INSTRUCTIONS FOR THE TASK: When you reach the line with "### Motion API" in the data below, begin printing lines exactly, and stop once the line with "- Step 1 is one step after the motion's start" has been printed.
___ EXERCISE DATA ___
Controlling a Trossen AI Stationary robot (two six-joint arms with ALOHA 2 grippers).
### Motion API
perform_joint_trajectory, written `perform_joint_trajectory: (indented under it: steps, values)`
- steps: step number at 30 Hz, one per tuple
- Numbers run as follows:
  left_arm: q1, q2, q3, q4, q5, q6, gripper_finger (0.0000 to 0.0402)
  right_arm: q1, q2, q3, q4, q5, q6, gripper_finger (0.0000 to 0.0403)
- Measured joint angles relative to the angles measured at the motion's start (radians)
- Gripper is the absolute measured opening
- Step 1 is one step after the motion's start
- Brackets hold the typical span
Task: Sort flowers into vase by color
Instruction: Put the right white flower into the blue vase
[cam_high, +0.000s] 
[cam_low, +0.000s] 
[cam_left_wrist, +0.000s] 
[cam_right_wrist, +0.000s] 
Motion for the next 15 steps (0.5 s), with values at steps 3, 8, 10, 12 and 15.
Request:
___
WRITTEN REPLY:
### Motion API
perform_joint_trajectory, written `perform_joint_trajectory: (indented under it: steps, values)`
- steps: step number at 30 Hz, one per tuple
- Numbers run as follows:
  left_arm: q1, q2, q3, q4, q5, q6, gripper_finger (0.0000 to 0.0402)
  right_arm: q1, q2, q3, q4, q5, q6, gripper_finger (0.0000 to 0.0403)
- Measured joint angles relative to the angles measured at the motion's start (radians)
- Gripper is the absolute measured opening
- Step 1 is one step after the motion's start

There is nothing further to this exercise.